The number of diagnoses of coccidiosis in pheasants and partridges increased between 2004 and 2007, but has remained relatively constant since 2007 (Figure 6 - see top right-hand side).
Captive birds
A ten-month-old male Temminck’s tragopan (a bird of the pheasant family naturally found in Asia) developed a strange gait, became recumbent and died. The female bird of the pair had died two weeks earlier after showing similar signs. Postmortem examination revealed a severe myopathy affecting the superficial and deep pectoral muscles and the muscles of the upper leg. Affected muscles were heavily infiltrated by white and green streaks, visible on the surface and cut surface (figure 7 - see top right-hand side). Histopathology demonstrated a severe degenerative myopathy, with swelling, fragmentation and necrosis of muscle fibres. Proteinaceous fluid was present between the muscle fibres, and areas of fibrocyte proliferation, mononuclear cell infiltration and early mineralisation were noted. Similar subacute changes were seen in the myocardium. The cause remains unclear but given the specialised nature of the diet of such birds, a nutritional myopathy was suspected.
Wild birds
This month further deaths in mute swans (Cygnus olor) were investigated. One of three mute swans submitted from a wildlife rehabilitation centre had severe necrotic enteritis from which Clostridium perfringens was isolated. Another bird had no obvious necrotic enteritis but marked enlargement of the liver and spleen, with multiple miliary necrotic foci in both organs. Similar lesions in the liver and spleen have been seen in flock outbreaks of necrotic enteritis in mute swans previously (Necrotic enteritis in mute swans associated with cyanobacterial toxins, Veterinary Record 154, pages 575-576). The third bird from this site had multiple white nodules in the air sacs and lungs from which Aspergillus fumigatus was isolated.

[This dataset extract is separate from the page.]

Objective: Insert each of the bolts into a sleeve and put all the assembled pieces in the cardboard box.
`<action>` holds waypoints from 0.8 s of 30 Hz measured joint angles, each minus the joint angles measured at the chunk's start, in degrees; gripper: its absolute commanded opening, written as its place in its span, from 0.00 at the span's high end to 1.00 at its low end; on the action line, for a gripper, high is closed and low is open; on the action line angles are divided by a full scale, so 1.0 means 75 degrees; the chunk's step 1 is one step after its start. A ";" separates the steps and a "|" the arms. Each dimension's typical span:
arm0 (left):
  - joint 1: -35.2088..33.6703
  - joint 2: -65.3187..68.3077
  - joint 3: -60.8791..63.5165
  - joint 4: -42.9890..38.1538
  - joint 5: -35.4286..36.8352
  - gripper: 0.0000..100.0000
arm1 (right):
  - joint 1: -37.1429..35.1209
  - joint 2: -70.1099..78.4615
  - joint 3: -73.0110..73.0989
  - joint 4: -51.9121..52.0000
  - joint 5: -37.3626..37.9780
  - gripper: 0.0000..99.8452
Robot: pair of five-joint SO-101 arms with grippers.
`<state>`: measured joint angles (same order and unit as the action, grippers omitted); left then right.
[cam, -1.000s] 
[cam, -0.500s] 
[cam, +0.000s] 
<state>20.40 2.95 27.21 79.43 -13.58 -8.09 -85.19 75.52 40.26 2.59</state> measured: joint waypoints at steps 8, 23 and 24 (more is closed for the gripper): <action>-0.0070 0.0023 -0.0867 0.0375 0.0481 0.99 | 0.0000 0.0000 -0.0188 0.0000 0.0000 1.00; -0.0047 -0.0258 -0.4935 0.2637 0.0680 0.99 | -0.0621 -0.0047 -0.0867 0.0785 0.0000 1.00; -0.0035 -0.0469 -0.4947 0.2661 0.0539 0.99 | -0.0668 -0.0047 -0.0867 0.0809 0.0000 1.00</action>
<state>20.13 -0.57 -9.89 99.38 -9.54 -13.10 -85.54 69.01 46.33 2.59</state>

Three yellowhammers (Emberiza citronella) submitted for necropsy were thin with extensive caseous necrosis of the crop wall. Trichomonosis was suspected but could not be confirmed due to carcase autolysis. Trichomonosis was also considered to be the cause of necrotic oesophagitis in a chaffinch (Fringilla coelebs) and of a caseous mass in the oral cavity of a tawny owl (Strix aluco). Infection with Escherichia albertii (previously referred to as E coli O86 profile) caused the death of a siskin (Carduelis spinus).
Very large numbers of roundworms (Contracaecum species) were found in the proventriculus and gizzard of a thin cormorant (Phalacrocorax carbo) from the north of Scotland. Similar findings were made in a thin shag (Phalacrocorax aristotelis) submitted from southwest Scotland. The heavy parasitic burdens probably contributed to the deaths of both birds.